PMC · DOI: 10.1371/journal.pone.0338913 · PLOS One · 2026-02-02

## TL;DR

This study assesses professionalism among health students in Qatar and identifies factors influencing it.

## Contribution

The study is the first to explore professionalism among health students at Qatar University using a mixed-methods approach.

## Key findings

- Professionalism scores increased with study progress, particularly in Excellence and Respect.
- Students showed excellent levels in Accountability and Respect, but mixed views on reporting errors.
- Curricula should focus on nurturing professionalism in evolving educational and cultural contexts.

## Abstract

Professionalism, the judicious use of communication, knowledge, and values for benefits of individuals and communities, is a keystone in health education, and is demarcated by distinct tenets. Professionalism among health professions education students at Qatar University (QU) has not been previously explored. The current study aimed at assessment of professionalism and its tenets among students at the five QU Health Sector colleges, and exploring associated factors.

A mixed-methods convergent parallel design was used. For the quantitative phase, data were collected anonymously from students using the Pharmacy Professionalism Instrument (PPI), which assesses overall professionalism score, and scores of six tenets: Excellence, Respect, Altruism, Duty, Accountability, and Honor/Integrity. The qualitative phase involved focus groups exploring students’ perspectives on professionalism and opportunities for its fostering.

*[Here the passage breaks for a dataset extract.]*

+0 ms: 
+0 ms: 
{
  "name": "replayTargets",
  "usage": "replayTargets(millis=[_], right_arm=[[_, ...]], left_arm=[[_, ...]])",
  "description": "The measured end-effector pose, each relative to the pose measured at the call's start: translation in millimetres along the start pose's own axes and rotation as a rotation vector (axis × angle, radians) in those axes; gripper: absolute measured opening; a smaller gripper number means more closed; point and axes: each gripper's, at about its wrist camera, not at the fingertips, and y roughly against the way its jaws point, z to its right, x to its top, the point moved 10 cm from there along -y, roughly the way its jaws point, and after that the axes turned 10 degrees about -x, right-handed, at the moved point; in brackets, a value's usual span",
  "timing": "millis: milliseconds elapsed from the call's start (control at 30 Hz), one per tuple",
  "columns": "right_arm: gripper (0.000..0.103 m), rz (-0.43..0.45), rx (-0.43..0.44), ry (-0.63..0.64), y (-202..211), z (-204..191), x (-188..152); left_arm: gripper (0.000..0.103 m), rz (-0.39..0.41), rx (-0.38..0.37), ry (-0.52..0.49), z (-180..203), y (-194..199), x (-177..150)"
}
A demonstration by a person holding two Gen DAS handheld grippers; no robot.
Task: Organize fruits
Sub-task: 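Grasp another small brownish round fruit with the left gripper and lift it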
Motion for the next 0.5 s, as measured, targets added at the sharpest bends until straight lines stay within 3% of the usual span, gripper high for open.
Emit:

A total of 536 survey responses were analyzed. The mean PPI score indicated fair levels of professionalism and Excellence, Altruism, Duty and Honor/Integrity tenets, while Accountability and Respect exhibited excellent levels. Scores statistically increased with study progress for overall professionalism, as well as Excellence and Respect tenets. Focus groups confirmed student views on tenets of Excellence, Respect, Altruism, Accountability, and Honor/Integrity. Yet, a slight discrepancy in the latter tenet emerged regarding necessity of reporting errors, with some students expressing concerns about potential consequences.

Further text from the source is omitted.